ABOUT THIS EXERCISE —
Omit every picture. Return all other data as it stands.

DATA SECTION —
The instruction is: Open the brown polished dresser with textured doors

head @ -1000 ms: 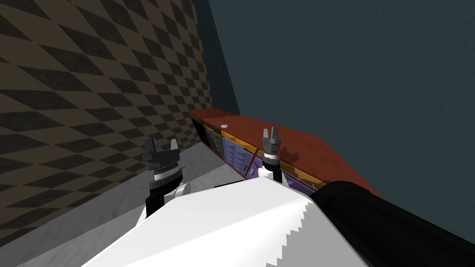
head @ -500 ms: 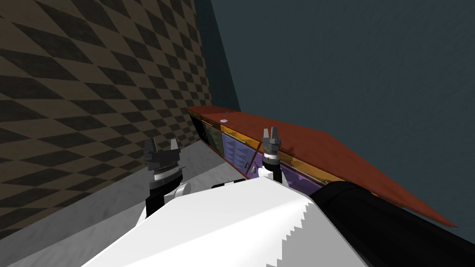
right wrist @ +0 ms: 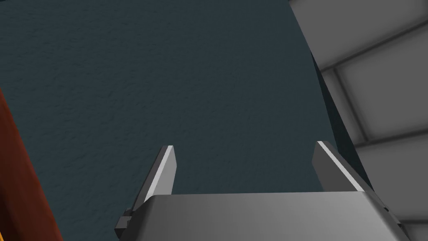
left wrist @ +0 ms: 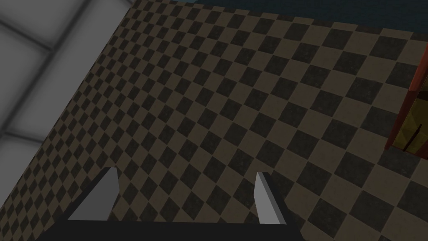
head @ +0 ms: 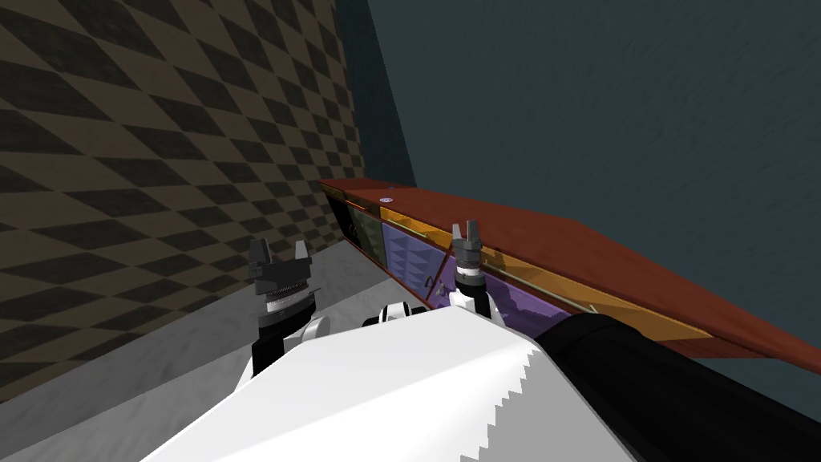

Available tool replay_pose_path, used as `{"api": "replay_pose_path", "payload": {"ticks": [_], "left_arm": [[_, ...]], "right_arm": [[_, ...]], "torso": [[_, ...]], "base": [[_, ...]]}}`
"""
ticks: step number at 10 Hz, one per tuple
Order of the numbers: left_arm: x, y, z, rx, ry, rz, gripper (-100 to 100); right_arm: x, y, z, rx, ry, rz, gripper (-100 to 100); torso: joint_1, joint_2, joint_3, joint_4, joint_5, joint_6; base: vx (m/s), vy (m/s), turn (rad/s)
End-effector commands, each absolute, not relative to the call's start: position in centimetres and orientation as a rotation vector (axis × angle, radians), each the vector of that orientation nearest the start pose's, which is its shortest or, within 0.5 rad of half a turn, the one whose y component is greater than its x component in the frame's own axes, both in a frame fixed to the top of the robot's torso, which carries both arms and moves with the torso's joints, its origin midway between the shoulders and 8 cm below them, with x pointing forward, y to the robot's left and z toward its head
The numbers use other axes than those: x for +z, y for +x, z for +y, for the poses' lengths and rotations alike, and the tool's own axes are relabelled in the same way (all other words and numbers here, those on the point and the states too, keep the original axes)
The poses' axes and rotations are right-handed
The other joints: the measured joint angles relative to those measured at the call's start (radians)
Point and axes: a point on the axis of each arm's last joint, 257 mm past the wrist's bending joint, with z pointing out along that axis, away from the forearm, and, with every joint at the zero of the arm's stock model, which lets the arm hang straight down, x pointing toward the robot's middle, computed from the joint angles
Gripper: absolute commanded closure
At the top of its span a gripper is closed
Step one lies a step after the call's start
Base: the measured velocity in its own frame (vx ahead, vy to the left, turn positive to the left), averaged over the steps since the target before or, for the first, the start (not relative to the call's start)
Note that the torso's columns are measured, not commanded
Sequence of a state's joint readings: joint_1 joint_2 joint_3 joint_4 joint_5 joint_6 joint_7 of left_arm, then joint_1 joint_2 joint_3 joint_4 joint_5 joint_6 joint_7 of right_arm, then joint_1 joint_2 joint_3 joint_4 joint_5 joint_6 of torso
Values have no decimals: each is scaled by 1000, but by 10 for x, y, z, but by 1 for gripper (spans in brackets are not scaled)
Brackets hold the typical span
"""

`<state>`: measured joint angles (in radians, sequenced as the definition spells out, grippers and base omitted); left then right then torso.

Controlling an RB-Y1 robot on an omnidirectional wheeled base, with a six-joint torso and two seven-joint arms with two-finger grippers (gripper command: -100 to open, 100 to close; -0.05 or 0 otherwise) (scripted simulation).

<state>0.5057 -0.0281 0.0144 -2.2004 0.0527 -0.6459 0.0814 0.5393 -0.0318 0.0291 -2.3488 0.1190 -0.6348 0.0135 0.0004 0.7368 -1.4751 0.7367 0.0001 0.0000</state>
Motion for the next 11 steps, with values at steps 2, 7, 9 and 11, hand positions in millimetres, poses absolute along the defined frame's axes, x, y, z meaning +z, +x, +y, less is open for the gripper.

OUTPUT OF THE EXERCISE —
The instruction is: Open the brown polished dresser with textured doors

head @ -1000 ms: 
head @ -500 ms: 
right wrist @ +0 ms: 
left wrist @ +0 ms: 
head @ +0 ms: 

Available tool replay_pose_path, used as `{"api": "replay_pose_path", "payload": {"ticks": [_], "left_arm": [[_, ...]], "right_arm": [[_, ...]], "torso": [[_, ...]], "base": [[_, ...]]}}`
"""
ticks: step number at 10 Hz, one per tuple
Order of the numbers: left_arm: x, y, z, rx, ry, rz, gripper (-100 to 100); right_arm: x, y, z, rx, ry, rz, gripper (-100 to 100); torso: joint_1, joint_2, joint_3, joint_4, joint_5, joint_6; base: vx (m/s), vy (m/s), turn (rad/s)
End-effector commands, each absolute, not relative to the call's start: position in centimetres and orientation as a rotation vector (axis × angle, radians), each the vector of that orientation nearest the start pose's, which is its shortest or, within 0.5 rad of half a turn, the one whose y component is greater than its x component in the frame's own axes, both in a frame fixed to the top of the robot's torso, which carries both arms and moves with the torso's joints, its origin midway between the shoulders and 8 cm below them, with x pointing forward, y to the robot's left and z toward its head
The numbers use other axes than those: x for +z, y for +x, z for +y, for the poses' lengths and rotations alike, and the tool's own axes are relabelled in the same way (all other words and numbers here, those on the point and the states too, keep the original axes)
The poses' axes and rotations are right-handed
The other joints: the measured joint angles relative to those measured at the call's start (radians)
Point and axes: a point on the axis of each arm's last joint, 257 mm past the wrist's bending joint, with z pointing out along that axis, away from the forearm, and, with every joint at the zero of the arm's stock model, which lets the arm hang straight down, x pointing toward the robot's middle, computed from the joint angles
Gripper: absolute commanded closure
At the top of its span a gripper is closed
Step one lies a step after the call's start
Base: the measured velocity in its own frame (vx ahead, vy to the left, turn positive to the left), averaged over the steps since the target before or, for the first, the start (not relative to the call's start)
Note that the torso's columns are measured, not commanded
Sequence of a state's joint readings: joint_1 joint_2 joint_3 joint_4 joint_5 joint_6 joint_7 of left_arm, then joint_1 joint_2 joint_3 joint_4 joint_5 joint_6 joint_7 of right_arm, then joint_1 joint_2 joint_3 joint_4 joint_5 joint_6 of torso
Values have no decimals: each is scaled by 1000, but by 10 for x, y, z, but by 1 for gripper (spans in brackets are not scaled)
Brackets hold the typical span
"""

`<state>`: measured joint angles (in radians, sequenced as the definition spells out, grippers and base omitted); left then right then torso.

Controlling an RB-Y1 robot on an omnidirectional wheeled base, with a six-joint torso and two seven-joint arms with two-finger grippers (gripper command: -100 to open, 100 to close; -0.05 or 0 otherwise) (scripted simulation).

<state>0.5057 -0.0281 0.0144 -2.2004 0.0527 -0.6459 0.0814 0.5393 -0.0318 0.0291 -2.3488 0.1190 -0.6348 0.0135 0.0004 0.7368 -1.4751 0.7367 0.0001 0.0000</state>
Motion for the next 11 steps, with values at steps 2, 7, 9 and 11, hand positions in millimetres, poses absolute along the defined frame's axes, x, y, z meaning +z, +x, +y, less is open for the gripper.

This answer requires nothing more.